[Exercise objective] Repeat the records below verbatim, and do not copy their pictures.

[Items from a dataset]
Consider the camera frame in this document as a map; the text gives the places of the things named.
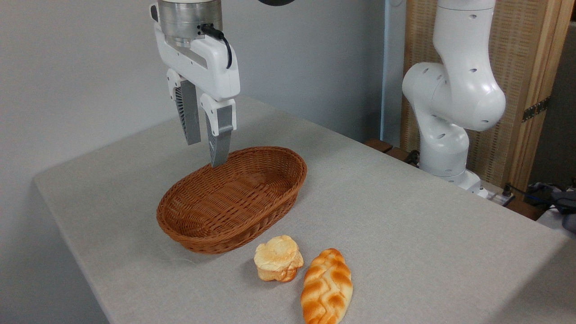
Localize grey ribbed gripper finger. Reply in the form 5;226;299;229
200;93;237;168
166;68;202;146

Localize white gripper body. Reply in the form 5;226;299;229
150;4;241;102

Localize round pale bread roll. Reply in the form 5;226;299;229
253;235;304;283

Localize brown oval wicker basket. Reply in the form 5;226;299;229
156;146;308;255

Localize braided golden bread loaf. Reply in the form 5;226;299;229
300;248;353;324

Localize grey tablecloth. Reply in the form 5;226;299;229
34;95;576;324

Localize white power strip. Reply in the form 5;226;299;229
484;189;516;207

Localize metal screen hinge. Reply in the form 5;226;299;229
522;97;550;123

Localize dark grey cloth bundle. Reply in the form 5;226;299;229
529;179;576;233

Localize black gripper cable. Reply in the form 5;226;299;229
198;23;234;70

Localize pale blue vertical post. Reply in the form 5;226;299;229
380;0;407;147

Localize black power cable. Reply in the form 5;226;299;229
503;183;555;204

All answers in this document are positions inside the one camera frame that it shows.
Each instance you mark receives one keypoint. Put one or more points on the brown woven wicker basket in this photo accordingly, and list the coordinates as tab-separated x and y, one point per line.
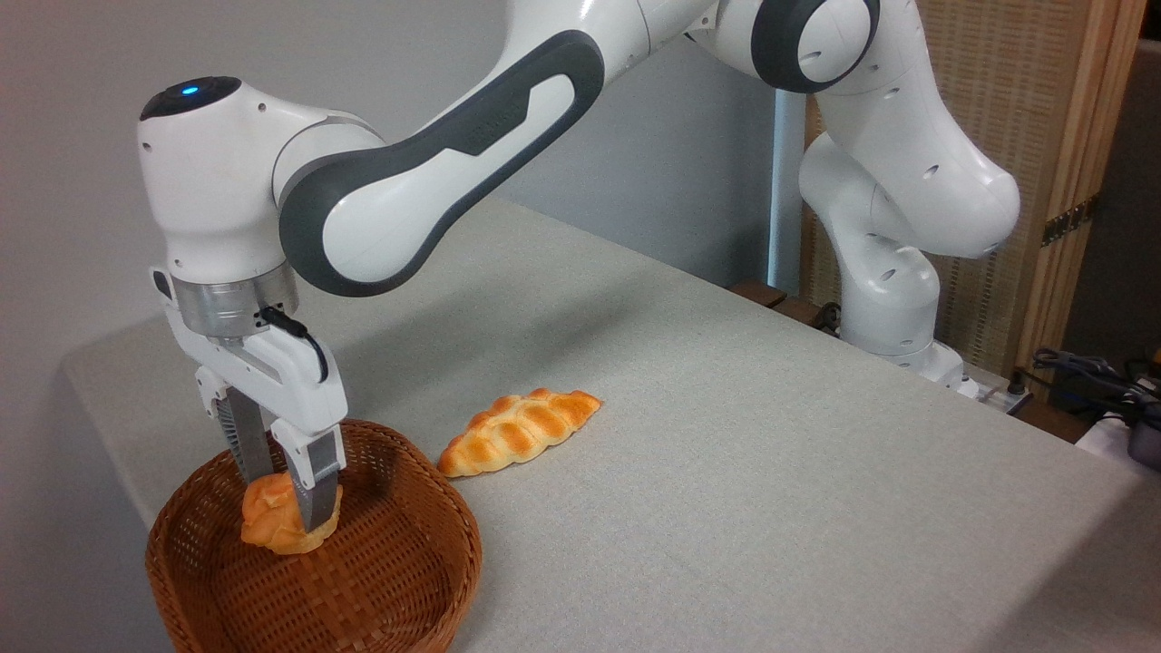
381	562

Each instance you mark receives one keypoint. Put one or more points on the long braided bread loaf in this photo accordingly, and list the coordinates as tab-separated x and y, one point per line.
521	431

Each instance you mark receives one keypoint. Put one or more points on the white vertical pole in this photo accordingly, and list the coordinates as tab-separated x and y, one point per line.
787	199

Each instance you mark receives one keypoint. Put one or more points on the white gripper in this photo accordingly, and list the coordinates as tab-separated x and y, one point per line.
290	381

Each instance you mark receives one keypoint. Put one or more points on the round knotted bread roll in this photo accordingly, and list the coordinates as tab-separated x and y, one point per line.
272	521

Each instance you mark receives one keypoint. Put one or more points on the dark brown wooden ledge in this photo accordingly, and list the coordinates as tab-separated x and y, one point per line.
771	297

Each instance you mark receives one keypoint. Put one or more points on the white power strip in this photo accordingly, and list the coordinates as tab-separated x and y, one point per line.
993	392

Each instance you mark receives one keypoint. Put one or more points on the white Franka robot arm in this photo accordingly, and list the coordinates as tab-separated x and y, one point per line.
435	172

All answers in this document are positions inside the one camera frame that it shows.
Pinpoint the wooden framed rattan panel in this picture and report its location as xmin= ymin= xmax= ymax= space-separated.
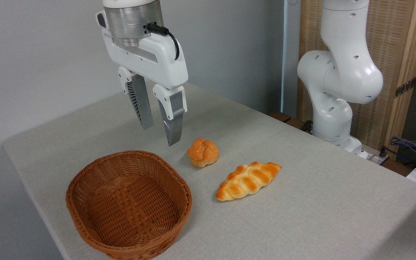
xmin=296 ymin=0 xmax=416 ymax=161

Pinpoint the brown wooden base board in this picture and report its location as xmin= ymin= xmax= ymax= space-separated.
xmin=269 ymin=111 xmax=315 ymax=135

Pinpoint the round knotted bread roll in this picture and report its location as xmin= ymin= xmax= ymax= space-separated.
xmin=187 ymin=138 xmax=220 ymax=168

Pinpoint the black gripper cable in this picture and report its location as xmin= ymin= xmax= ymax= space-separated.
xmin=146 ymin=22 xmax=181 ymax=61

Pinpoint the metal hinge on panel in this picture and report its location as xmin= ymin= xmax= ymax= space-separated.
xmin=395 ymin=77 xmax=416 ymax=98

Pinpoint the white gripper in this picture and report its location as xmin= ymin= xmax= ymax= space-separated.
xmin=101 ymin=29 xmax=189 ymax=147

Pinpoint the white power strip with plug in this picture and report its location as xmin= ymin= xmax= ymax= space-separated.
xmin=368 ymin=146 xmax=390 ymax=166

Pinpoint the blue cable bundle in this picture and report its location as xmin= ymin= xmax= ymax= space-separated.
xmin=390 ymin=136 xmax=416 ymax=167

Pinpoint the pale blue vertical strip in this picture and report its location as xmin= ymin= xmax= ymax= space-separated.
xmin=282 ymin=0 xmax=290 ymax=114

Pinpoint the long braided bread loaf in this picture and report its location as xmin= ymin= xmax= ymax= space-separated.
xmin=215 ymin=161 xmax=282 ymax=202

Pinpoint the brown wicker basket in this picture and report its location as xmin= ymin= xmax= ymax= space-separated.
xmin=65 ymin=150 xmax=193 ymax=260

[Answer for the task]
Consider the camera frame in this document as a map; the text gives the places of the things named.
Localize grey ribbed gripper finger. Reply in the form 5;226;299;229
200;93;237;168
166;68;202;146

Localize white gripper body. Reply in the form 5;226;299;229
150;4;241;102

Localize round pale bread roll. Reply in the form 5;226;299;229
253;235;304;283

Localize brown oval wicker basket. Reply in the form 5;226;299;229
156;146;308;255

Localize braided golden bread loaf. Reply in the form 5;226;299;229
300;248;353;324

Localize grey tablecloth. Reply in the form 5;226;299;229
34;95;576;324

Localize white power strip. Reply in the form 5;226;299;229
484;189;516;207

Localize metal screen hinge. Reply in the form 5;226;299;229
522;97;550;123

Localize dark grey cloth bundle. Reply in the form 5;226;299;229
529;179;576;233

Localize black gripper cable. Reply in the form 5;226;299;229
198;23;234;70

Localize pale blue vertical post. Reply in the form 5;226;299;229
380;0;407;147

Localize black power cable. Reply in the form 5;226;299;229
503;183;555;204

All answers in this document are positions inside the one camera frame that it shows.
Each instance you mark receives one keypoint. Put one or more points on the brown woven wicker basket in this photo accordingly, and list the coordinates as tab-separated x and y, one point per line.
381	562

Each instance you mark receives one keypoint. Put one or more points on the long braided bread loaf in this photo accordingly, and list the coordinates as tab-separated x and y, one point per line.
521	431

Each instance you mark receives one keypoint. Put one or more points on the white vertical pole in this photo accordingly, and list the coordinates as tab-separated x and y, one point per line.
787	199

Each instance you mark receives one keypoint. Put one or more points on the white gripper in this photo accordingly, and list the coordinates as tab-separated x and y, one point per line.
290	381

Each instance you mark receives one keypoint. Put one or more points on the round knotted bread roll in this photo accordingly, and list the coordinates as tab-separated x and y, one point per line.
272	521

Each instance you mark receives one keypoint. Put one or more points on the dark brown wooden ledge in this photo accordingly, and list the coordinates as tab-separated x and y, one point per line.
771	297

Each instance you mark receives one keypoint. Put one or more points on the white power strip in this photo accordingly, and list the coordinates as tab-separated x and y, one point per line.
993	392

Each instance you mark receives one keypoint. Put one or more points on the white Franka robot arm in this photo accordingly, and list the coordinates as tab-separated x and y, one point per line.
435	172

All answers in this document are positions inside the one camera frame that it shows.
Pinpoint the wooden framed rattan panel in this picture and report its location as xmin= ymin= xmax= ymax= space-separated.
xmin=296 ymin=0 xmax=416 ymax=161

Pinpoint the brown wooden base board in this picture and report its location as xmin= ymin= xmax= ymax= space-separated.
xmin=269 ymin=111 xmax=315 ymax=135

Pinpoint the round knotted bread roll in this picture and report its location as xmin= ymin= xmax= ymax= space-separated.
xmin=187 ymin=138 xmax=220 ymax=168

Pinpoint the black gripper cable in this picture and report its location as xmin= ymin= xmax= ymax= space-separated.
xmin=146 ymin=22 xmax=181 ymax=61

Pinpoint the metal hinge on panel in this picture and report its location as xmin= ymin= xmax= ymax= space-separated.
xmin=395 ymin=77 xmax=416 ymax=98

Pinpoint the white gripper in this picture and report its location as xmin= ymin= xmax= ymax= space-separated.
xmin=101 ymin=29 xmax=189 ymax=147

Pinpoint the white power strip with plug in this picture and report its location as xmin= ymin= xmax= ymax= space-separated.
xmin=368 ymin=146 xmax=390 ymax=166

Pinpoint the blue cable bundle in this picture and report its location as xmin= ymin= xmax= ymax= space-separated.
xmin=390 ymin=136 xmax=416 ymax=167

Pinpoint the pale blue vertical strip in this picture and report its location as xmin= ymin= xmax= ymax= space-separated.
xmin=282 ymin=0 xmax=290 ymax=114

Pinpoint the long braided bread loaf in this picture and report its location as xmin= ymin= xmax= ymax= space-separated.
xmin=215 ymin=161 xmax=282 ymax=202

Pinpoint the brown wicker basket in this picture and report its location as xmin= ymin= xmax= ymax= space-separated.
xmin=65 ymin=150 xmax=193 ymax=260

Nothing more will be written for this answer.